In theory, this could be a useful little tool. Twitter's infinite cascade of ephemera can be confusing. Even for regular users, checking in sometimes feels like stumbling into seven different angry dinner arguments midstream. Having one place to figure out what's going on without backtracking through a tangled web of tweets sounds like a decent idea.
There is a problem, however. Moments, so far, is terrible. The story selection feels scattershot and stale. Most of the headlines are newswire-dull. The carefully selected tweets are rarely sparkling. It feels a bit like reading a desperate, me-too version of Snapchat Discover, and I have no desire to use it.
Except, there's that dot.
Yes, that dot. In its mobile app, Twitter has taken the same blue notification dot that lets users know about a new mention and deployed it to alert them that, hey, there's a new moment to check out. For a neurotic, social-media-addled individual like myself, it is absolutely infuriating.

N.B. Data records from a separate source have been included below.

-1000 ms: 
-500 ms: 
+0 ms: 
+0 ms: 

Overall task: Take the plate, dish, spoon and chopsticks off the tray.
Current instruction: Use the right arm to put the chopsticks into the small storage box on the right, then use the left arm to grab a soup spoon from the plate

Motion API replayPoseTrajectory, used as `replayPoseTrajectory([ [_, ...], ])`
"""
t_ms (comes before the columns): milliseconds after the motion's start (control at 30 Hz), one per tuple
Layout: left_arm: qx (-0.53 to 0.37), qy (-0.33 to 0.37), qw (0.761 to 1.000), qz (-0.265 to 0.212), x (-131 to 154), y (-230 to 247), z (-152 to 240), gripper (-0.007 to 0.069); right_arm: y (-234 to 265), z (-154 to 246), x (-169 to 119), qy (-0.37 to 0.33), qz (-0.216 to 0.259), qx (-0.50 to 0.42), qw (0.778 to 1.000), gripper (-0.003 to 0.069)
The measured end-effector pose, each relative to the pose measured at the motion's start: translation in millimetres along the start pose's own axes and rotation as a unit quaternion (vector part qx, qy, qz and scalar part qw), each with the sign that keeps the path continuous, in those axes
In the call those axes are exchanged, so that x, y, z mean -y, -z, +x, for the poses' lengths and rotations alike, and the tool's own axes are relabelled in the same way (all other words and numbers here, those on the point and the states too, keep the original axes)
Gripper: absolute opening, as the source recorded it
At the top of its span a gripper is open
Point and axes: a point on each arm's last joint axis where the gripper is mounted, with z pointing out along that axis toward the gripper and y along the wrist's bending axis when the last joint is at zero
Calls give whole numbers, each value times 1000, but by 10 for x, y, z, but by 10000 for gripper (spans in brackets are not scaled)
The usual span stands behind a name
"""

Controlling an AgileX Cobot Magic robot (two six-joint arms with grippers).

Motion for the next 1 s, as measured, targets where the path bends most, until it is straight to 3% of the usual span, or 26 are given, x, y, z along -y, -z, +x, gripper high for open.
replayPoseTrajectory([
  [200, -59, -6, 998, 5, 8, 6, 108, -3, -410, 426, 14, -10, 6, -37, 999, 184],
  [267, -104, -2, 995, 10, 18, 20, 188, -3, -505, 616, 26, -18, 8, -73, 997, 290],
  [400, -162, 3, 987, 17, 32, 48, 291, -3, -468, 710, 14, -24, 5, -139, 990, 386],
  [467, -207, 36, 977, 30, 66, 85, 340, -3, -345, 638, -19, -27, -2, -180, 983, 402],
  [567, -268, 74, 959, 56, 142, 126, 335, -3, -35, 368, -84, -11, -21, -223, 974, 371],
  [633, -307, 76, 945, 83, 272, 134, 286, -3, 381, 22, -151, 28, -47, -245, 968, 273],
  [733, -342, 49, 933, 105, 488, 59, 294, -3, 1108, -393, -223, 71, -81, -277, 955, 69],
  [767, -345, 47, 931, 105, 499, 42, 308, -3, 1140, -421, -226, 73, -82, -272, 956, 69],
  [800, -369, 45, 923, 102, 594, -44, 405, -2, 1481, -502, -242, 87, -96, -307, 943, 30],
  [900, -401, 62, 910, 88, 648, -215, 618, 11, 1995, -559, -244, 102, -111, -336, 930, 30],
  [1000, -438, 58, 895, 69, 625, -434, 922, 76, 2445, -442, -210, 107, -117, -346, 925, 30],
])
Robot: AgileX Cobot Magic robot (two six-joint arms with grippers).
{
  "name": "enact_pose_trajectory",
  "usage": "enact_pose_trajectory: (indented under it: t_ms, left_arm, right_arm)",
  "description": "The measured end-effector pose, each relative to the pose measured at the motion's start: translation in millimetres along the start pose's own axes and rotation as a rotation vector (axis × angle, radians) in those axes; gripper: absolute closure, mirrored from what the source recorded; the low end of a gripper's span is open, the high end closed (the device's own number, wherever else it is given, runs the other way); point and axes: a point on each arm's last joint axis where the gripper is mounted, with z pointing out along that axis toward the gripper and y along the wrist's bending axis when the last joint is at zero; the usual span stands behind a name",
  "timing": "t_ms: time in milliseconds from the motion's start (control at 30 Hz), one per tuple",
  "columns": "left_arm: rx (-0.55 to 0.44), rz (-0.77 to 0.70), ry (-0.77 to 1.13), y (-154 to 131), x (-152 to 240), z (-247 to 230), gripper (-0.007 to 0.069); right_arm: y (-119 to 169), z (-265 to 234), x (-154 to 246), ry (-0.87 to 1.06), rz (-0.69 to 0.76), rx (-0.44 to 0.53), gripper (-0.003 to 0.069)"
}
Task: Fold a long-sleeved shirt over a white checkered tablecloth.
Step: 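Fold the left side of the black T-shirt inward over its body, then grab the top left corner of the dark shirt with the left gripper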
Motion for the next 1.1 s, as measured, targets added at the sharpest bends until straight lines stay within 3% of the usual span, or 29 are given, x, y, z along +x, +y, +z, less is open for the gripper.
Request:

Let me elaborate. For avid Twitter users, the blue recognition dot triggers a Pavlovian response, sort of the same way hearing "you've got mail" did back when we were all logging on to AOL with 56K modems. It sends a frisson of anticipation. Perhaps someone has favorited your deliciously witty tweet, feeding you a small but satisfying digital breadcrumb of recognition. Maybe somebody out there in the ether wants to chat. Or maybe it's a troll knocking at your door ready to ruin your day. Who knows! Point being, there is something potentially interesting and maybe even flattering sitting there waiting to be revealed. You must thumb your way over.
By putting the blue dot above the Moments lightning bolt, Twitter is attempting to take advantage of the quick-twitch psychological response it has so effectively wired into its users thanks to mentions. Except it's a bait-and-switch. If you click the Moments tab, there will be no gratification, just another bland menu of news stories you could probably find elsewhere. And so you have a choice. Either capitulate and click just to make the dot disappear, or leave it there to nag you for hours while you can only mutter, Lady Macbeth–like, "Out out, damn dot!"
At first, I thought the irritation would pass after a few days. It has not. And a quick search of Twitter makes it clear other feels similarly.
"Push me! Right now! Push me right now!" -- that little blue dot on the Moments tab, all day— Eli Langer (@EliLanger) October 9, 2015
*puts wite-out over the blue dot on the moments tab*— dan mentos (@DanMentos) October 8, 2015
it is taking all of my self-restraint not to click that goddam lightning bolt and try to make the dot disappear. i am in hell.— Caitlin Kelly (@atotalmonet) October 8, 2015
*taps the moments button so the blue dot goes away*— Kevin (@fatmanatee) October 9, 2015
Nothing brings me as much joy as when the little blue dot reappears next to Moments— Prof Jeff Jarvis (@ProfJeffJarvis) October 9, 2015
The new moments tab on here is going to drive me insane. I'm never going to look at it but it always has a blue dot so I'll have to click it— Carli (@clynn_101512) October 9, 2015
There are plenty more where those came from.
When I tried to explain all of this to my Twitter-abstaining wife the other night, she stared at me in silence as if I had lost my mind. And maybe, to some degree, I have. But that's the thing. Twitter has done an excellent job cultivating slavish devotion among its core fans for whom tiny changes to the app can become inordinately irritating, like a splinter in your finger or a pebble in your shoe. At the same time, there are little things it could probably do to avoid alienating them while on its quest to catch up with Facebook's scale. Like, you know, giving us the option to turn off the moments notification. It's a small request, really.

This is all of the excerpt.